Kandic also provided battlefield intelligence to top ISIS leadership.  He also shaped the information environment in which ISIS operated by enforcing ISIS media and publicity discipline.  For example, the defendant directed other ISIS supporters to refrain from posting any information about the success (or failure) of ISIS recruitment efforts as well as to minimize any reporting about ISIS military action in specific military actions.  Kandic managed money for ISIS fighters in Syria, including two ISIS fighters who gave the defendant their bank cards, from which bank records showed more than $40,000 was transacted.  Kandic smuggled weapons to ISIS in Syria, including a night vision scope for an ISIS sniper.  Kandic operated a private market via Telegram—called “Khilafah (Caliphate) Market”—for which the he was the group administrator with authority to restrict access to the group.  Members posted firearms and military equipment for sale, including mortars and suicide belts, i.e., improvised explosive devices.  Among the members of Kandic’s private Telegram market was Abu Luqman, who, at the time, was the ISIS governor for the Raqqa province, ISIS’s de facto capital in Syria.

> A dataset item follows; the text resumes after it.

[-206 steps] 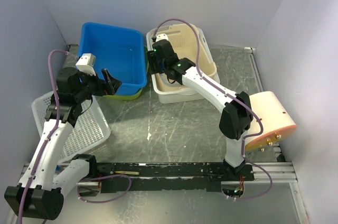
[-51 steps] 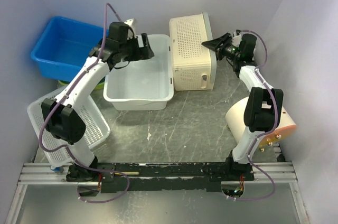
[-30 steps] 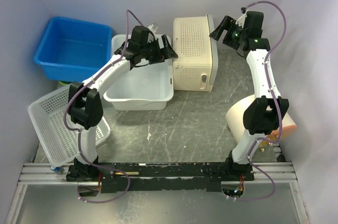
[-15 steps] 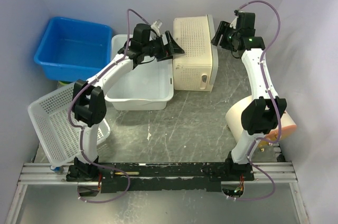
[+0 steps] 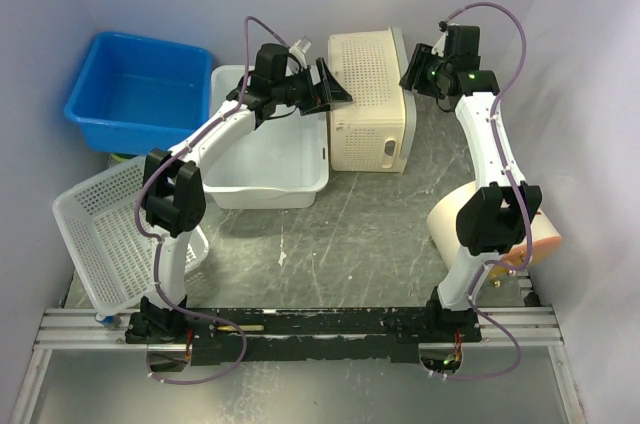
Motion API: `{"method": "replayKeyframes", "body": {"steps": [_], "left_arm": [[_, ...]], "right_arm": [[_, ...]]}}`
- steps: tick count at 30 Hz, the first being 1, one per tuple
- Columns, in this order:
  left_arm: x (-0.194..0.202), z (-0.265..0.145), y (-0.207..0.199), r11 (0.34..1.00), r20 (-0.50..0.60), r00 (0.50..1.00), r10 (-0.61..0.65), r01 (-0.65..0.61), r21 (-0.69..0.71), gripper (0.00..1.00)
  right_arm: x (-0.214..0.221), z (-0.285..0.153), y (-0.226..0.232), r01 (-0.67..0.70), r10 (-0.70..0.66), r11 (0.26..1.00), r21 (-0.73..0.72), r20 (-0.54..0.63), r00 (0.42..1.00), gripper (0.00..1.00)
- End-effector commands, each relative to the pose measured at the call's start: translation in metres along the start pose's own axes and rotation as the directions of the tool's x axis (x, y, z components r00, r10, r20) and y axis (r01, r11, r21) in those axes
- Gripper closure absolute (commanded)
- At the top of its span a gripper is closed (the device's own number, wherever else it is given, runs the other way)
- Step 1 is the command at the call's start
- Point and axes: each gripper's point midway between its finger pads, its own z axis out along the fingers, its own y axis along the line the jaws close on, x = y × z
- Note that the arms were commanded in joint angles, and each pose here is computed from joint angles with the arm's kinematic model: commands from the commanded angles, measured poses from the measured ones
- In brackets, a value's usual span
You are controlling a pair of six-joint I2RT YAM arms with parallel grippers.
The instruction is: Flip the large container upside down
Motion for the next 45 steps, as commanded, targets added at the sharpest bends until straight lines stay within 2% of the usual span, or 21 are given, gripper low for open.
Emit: {"method": "replayKeyframes", "body": {"steps": [1, 3, 10, 14, 18, 24, 28, 33, 36, 39, 42, 45], "left_arm": [[-0.001, 0.003, -0.011, 0.999, -0.009, 1.000, 0.029, -0.029, 0.037, 0.01], [0.000, 0.004, -0.010, 0.999, -0.012, 0.999, 0.029, -0.029, 0.036, 0.01], [-0.003, 0.008, -0.016, 0.997, -0.013, 0.999, 0.033, -0.032, 0.069, 0.01], [-0.007, 0.008, -0.039, 0.988, -0.012, 0.999, 0.037, -0.035, 0.150, 0.01], [-0.003, 0.003, -0.083, 0.962, 0.021, 0.999, 0.049, -0.053, 0.269, 0.01], [0.003, 0.001, -0.148, 0.918, 0.066, 0.993, 0.102, -0.119, 0.379, 0.01], [0.028, 0.015, -0.175, 0.889, 0.030, 0.994, 0.108, -0.110, 0.445, 0.01], [0.058, 0.038, -0.179, 0.885, -0.029, 0.994, 0.102, -0.078, 0.460, 0.01], [0.065, 0.036, -0.186, 0.873, -0.025, 0.994, 0.105, -0.080, 0.481, 0.01], [0.064, 0.030, -0.191, 0.874, -0.013, 0.992, 0.128, -0.106, 0.475, 0.01], [0.059, 0.020, -0.198, 0.869, 0.009, 0.987, 0.159, -0.144, 0.473, 0.01], [0.052, 0.011, -0.203, 0.872, 0.039, 0.980, 0.197, -0.193, 0.450, 0.01]], "right_arm": [[0.006, 0.004, 0.010, 0.046, -0.046, 0.999, -0.007, -0.014, 0.999, 0.49], [0.008, 0.008, 0.011, 0.058, -0.058, 0.998, 0.004, -0.027, 0.998, 0.58], [0.015, 0.019, 0.002, 0.077, -0.071, 0.995, 0.062, -0.084, 0.994, 0.77], [0.019, 0.016, -0.009, 0.042, -0.036, 0.993, 0.108, -0.065, 0.997, 0.78], [0.015, 0.002, -0.017, -0.118, 0.118, 0.993, -0.012, -0.008, 0.993, 0.82], [0.025, -0.008, -0.068, -0.325, 0.328, 0.943, -0.078, 0.036, 0.944, 0.83], [0.041, -0.004, -0.098, -0.419, 0.421, 0.904, -0.080, 0.014, 0.907, 0.83], [0.051, -0.003, -0.147, -0.431, 0.427, 0.894, 0.125, 0.055, 0.903, 0.71], [0.052, -0.008, -0.166, -0.412, 0.401, 0.884, 0.223, 0.092, 0.911, 0.55], [0.047, -0.012, -0.175, -0.402, 0.388, 0.874, 0.275, 0.106, 0.916, 0.42], [0.036, -0.022, -0.179, -0.403, 0.377, 0.861, 0.310, 0.142, 0.915, 0.39], [0.025, -0.037, -0.181, -0.409, 0.359, 0.850, 0.332, 0.202, 0.911, 0.30]]}}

The government’s case is being handled by the Office’s National Security and Cybercrime Section.  Assistant United States Attorneys Saritha Komatireddy and J. Matthew Haggans are in charge of the prosecution, with assistance from Paralegal Specialist Huda Abouchaer, and Trial Attorney Jennifer Levy of the Counterterrorism Section of the National Security Division of the Department of Justice.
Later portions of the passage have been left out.